Mi accorgo ora di aver usato nell’ultimo post l’espressione “vuotare il sacco”. Non credo sia a caso: anzi mi è appena venuto in mente che una delle cose che ammiro di più in chi scrive un libro o anche un semplice post è proprio la capacità di vuotare il sacco, che poi significa essere generosi, comunicare tutto quello che si sa su un tema o un’idea, senza reticenze e senza paura. I libri di cui parlo qui appartengono in genere agli svuotatori di sacco ed ecco perché mi lancio sempre in recensioni entusiaste e sperticate. Sono semplicemente grata per quello che mi hanno regalato e ho voglia di dirlo a tutti.
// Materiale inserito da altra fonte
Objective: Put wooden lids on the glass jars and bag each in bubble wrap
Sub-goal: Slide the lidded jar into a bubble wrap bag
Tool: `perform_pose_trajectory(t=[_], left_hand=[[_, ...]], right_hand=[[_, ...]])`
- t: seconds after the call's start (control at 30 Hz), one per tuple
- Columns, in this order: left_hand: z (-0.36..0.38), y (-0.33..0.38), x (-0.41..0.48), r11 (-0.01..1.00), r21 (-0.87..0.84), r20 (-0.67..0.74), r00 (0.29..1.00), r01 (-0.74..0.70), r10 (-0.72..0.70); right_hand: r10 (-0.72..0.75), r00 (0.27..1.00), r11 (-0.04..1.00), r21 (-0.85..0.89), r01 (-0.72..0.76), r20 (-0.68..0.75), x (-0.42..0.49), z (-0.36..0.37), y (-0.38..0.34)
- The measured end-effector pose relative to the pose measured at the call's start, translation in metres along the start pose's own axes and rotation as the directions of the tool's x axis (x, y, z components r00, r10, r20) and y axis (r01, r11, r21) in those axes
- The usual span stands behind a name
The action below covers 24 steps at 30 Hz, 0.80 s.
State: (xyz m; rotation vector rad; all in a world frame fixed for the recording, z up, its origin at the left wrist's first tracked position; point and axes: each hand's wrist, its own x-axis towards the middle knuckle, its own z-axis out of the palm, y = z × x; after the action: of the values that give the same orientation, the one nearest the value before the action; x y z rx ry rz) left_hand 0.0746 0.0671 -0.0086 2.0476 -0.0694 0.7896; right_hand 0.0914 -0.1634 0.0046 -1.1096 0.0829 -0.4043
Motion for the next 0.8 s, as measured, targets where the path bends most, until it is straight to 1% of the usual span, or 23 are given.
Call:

Il libro che ho letto tra ieri e stamattina, invece, appartiene alla categoria dei reticenti. È Persuasive Copywriting di Andy Maslen, un copy molto noto in Gran Bretagna e autore di qualche libro niente male, compreso uno dedicato agli scrittori freelance che recensii tempo fa e mi aiutò molto a focalizzare chi ero e che cosa volevo.
In questo tutto vi è (credo consapevolmente) sorvolato e accennato, con un occhio ai temi più trendy: il ruolo delle emozioni (ma va!) , il cervello e il sistema limbico (quale argomento oggi più pop della nostra materia grigia? il Riccardo Falcinelli della scrittura deve ancora farsi avanti), la psicologia della persuasione, lo storytelling (ancora!)… il tutto completato da pochissimi e striminzitissimi esempi e dei test finali degni della più classica tradizione nozionistica. Non dico che non ci siano ideuzze sensate qui e là e qualche spunto di esercizio carino, ma certo non vale i 28 euro che l’ho pagato, ingannata dalle mirabolanti recensioni su Amazon (non devo cascarci mai più!).

La colpa è mia e del mio senso di inadeguatezza: penso sempre che gli altri ne sappiano mille volte più di me e che io abbia non si sa che cosa da scoprire e recuperare. Il che è verissimo, ma “gli altri” non sono tutti, sono pochi e so benissimo chi sono – visto che bazzico la scrittura professionale da un bel po’ e i libri più o meno li ho letti tutti.

Quindi il mio proposito professionale per il nuovo anno lo formulo adesso: tornerò a rileggere i classici, quelli che mi hanno insegnato tanto quando ho cominciato e che come ogni classico avranno ancora tanto da dirmi, soprattutto dopo anni di pratica scribacchina. Non ci sono solo quelli della letteratura, ma anche quelli della comunicazione e della scrittura professionale, a cominciare da un signore che viveva ad Atene 2.400 anni fa.

Come capire se un’idea è buona? C’è Made to Stick di Chip e Dan Heath.
La scienza della persuasione? Nessuno ancora batte Robert Cialdini.
Cos’è la creatività e come si esercita? Il libro più illuminante è La trama lucente di Annamaria Testa.
Come si scrive una storia? Ancora Annamaria Testa con i suoi intelligenti e divertenti Minuti scritti.
Che succede al nostro corpo e alla nostra mente mentre leggiamo? Ce lo spiega Maryanne Wolf in Proust e il calamaro.
Cosa impara lo scrittore professionale dai classici della letteratura italiana? Lo racconta Massimo Birattari in È più facile scrivere bene che scrivere male.
Perché le parole più efficaci sono quelle che ci fanno sentire e vedere? È la tesi di The sense of style di Steven Pinker.

Di classici da rileggere e di grandi vuotatori di sacco ce ne sono molti altri e nei post dedicati ai libri su questo blog direi che ci sono tutti.

Per il resto, leggere con consapevolezza quello che mi circonda, smontare quello che mi piace e non mi piace, capire perché, farne tesoro. Scrivere, con consapevolezza. Continuare a vuotare il sacco, che fa bene a me e agli altri. Può capitare di sentirsi vuoti ed esauriti, certo, ma con che energia, curiosità e leggerezza  poi si ricomincia!